## Exercise prompt
Reproduce the opening lines of the records exactly, up to and including the line in which "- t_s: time" occurs.

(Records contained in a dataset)

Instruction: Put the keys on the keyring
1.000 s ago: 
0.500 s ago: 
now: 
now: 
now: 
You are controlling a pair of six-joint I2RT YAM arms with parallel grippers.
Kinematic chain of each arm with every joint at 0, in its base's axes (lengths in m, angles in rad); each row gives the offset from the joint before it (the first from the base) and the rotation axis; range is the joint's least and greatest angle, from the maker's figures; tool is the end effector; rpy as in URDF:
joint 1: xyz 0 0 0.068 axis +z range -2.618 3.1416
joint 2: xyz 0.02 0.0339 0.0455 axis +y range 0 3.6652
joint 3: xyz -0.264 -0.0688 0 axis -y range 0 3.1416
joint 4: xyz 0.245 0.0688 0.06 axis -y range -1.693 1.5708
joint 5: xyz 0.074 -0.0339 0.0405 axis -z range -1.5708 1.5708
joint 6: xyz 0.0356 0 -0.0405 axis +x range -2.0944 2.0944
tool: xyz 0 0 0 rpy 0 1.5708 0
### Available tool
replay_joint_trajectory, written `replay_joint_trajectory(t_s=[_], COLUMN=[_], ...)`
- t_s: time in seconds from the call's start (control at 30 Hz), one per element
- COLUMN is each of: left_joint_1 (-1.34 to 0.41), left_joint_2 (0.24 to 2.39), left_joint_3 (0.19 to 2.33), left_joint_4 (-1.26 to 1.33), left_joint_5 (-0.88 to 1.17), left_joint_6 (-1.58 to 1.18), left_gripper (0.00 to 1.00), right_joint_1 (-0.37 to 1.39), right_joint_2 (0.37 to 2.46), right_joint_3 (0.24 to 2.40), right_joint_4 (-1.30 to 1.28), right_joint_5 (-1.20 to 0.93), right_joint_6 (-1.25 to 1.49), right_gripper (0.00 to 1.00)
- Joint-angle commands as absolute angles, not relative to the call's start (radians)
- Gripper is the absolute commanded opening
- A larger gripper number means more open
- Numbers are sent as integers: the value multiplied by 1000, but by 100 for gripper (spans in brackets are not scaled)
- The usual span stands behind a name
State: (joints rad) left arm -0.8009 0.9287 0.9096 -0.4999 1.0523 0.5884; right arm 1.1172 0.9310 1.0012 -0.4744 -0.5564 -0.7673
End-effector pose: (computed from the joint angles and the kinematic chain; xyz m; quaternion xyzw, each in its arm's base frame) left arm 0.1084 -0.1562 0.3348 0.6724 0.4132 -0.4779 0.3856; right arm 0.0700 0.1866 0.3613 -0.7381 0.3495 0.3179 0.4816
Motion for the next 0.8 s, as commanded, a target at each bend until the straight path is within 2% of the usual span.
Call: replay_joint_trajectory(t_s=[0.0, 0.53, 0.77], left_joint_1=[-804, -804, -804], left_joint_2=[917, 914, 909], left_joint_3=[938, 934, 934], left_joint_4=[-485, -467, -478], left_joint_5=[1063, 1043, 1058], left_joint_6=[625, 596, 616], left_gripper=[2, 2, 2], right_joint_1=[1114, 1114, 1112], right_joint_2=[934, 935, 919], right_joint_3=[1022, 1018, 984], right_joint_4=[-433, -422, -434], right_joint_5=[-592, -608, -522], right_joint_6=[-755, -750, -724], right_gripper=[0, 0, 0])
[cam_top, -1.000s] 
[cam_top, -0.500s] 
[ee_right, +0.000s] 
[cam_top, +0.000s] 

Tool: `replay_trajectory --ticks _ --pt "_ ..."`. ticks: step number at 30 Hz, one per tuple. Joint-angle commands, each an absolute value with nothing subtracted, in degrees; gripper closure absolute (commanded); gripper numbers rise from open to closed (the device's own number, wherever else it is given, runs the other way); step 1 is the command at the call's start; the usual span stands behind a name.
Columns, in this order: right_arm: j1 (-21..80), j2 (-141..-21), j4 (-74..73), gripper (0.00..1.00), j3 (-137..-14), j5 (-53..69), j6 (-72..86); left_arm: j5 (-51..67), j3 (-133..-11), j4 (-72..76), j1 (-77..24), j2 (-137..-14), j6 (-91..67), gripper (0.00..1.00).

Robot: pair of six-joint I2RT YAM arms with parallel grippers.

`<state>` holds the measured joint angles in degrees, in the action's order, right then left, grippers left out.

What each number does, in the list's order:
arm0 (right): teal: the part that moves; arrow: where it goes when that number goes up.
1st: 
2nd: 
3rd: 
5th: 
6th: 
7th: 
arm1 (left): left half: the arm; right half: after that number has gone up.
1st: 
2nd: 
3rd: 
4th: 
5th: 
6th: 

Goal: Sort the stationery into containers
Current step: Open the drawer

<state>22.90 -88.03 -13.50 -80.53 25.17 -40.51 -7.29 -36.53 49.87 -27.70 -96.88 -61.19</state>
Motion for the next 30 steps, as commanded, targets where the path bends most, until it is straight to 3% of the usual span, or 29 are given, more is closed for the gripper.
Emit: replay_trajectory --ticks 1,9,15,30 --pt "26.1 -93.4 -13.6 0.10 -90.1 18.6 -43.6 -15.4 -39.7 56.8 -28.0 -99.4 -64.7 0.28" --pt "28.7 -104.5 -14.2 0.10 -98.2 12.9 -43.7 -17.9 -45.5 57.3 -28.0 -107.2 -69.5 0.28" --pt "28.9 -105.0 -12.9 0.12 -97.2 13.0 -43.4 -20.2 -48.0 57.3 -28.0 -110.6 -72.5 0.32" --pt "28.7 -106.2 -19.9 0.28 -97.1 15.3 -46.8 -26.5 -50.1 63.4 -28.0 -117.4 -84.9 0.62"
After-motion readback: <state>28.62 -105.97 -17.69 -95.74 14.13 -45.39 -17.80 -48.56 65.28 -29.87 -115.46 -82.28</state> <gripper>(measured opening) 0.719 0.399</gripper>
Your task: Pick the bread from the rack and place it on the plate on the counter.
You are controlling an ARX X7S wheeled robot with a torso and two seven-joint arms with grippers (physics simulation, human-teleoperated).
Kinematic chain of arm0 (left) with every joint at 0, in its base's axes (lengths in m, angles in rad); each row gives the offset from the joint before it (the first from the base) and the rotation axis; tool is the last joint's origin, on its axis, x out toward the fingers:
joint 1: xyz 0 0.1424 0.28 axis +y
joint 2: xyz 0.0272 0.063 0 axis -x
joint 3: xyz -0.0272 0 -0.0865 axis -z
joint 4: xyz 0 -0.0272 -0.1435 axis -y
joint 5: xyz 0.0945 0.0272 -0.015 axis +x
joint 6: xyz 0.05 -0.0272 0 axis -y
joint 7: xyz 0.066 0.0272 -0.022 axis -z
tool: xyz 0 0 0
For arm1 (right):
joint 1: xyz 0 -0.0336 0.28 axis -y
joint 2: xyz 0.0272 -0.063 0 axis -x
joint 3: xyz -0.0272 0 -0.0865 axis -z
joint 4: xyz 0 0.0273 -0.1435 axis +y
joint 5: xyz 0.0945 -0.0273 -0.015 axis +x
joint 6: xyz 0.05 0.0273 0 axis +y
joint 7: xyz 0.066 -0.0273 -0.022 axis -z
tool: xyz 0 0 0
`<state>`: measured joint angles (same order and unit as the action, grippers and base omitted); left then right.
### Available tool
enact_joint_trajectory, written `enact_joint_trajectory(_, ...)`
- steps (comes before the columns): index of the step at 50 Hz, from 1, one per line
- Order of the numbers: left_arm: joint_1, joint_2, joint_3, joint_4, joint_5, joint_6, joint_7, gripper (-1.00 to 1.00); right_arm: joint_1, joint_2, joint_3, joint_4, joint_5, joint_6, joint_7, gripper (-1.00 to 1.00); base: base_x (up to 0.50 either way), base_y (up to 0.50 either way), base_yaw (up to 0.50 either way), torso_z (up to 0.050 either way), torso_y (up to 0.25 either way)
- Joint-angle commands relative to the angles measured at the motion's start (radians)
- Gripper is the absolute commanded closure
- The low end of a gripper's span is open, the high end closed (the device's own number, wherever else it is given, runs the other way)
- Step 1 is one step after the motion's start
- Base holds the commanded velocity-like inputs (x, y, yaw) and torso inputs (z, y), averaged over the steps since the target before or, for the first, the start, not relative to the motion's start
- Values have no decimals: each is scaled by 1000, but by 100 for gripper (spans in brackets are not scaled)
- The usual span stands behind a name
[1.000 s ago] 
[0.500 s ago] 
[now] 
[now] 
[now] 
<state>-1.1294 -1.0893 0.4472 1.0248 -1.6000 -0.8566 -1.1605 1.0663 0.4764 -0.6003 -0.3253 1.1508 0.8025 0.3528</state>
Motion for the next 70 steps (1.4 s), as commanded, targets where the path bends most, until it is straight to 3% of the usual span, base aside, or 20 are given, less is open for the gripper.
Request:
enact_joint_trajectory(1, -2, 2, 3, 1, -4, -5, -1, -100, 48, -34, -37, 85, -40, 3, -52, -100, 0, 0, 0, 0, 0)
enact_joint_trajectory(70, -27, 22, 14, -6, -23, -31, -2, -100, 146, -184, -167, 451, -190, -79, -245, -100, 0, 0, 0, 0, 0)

## Written response
Instruction: Put the keys on the keyring
1.000 s ago: 
0.500 s ago: 
now: 
now: 
now: 
You are controlling a pair of six-joint I2RT YAM arms with parallel grippers.
Kinematic chain of each arm with every joint at 0, in its base's axes (lengths in m, angles in rad); each row gives the offset from the joint before it (the first from the base) and the rotation axis; range is the joint's least and greatest angle, from the maker's figures; tool is the end effector; rpy as in URDF:
joint 1: xyz 0 0 0.068 axis +z range -2.618 3.1416
joint 2: xyz 0.02 0.0339 0.0455 axis +y range 0 3.6652
joint 3: xyz -0.264 -0.0688 0 axis -y range 0 3.1416
joint 4: xyz 0.245 0.0688 0.06 axis -y range -1.693 1.5708
joint 5: xyz 0.074 -0.0339 0.0405 axis -z range -1.5708 1.5708
joint 6: xyz 0.0356 0 -0.0405 axis +x range -2.0944 2.0944
tool: xyz 0 0 0 rpy 0 1.5708 0
### Available tool
replay_joint_trajectory, written `replay_joint_trajectory(t_s=[_], COLUMN=[_], ...)`
- t_s: time in seconds from the call's start (control at 30 Hz), one per element

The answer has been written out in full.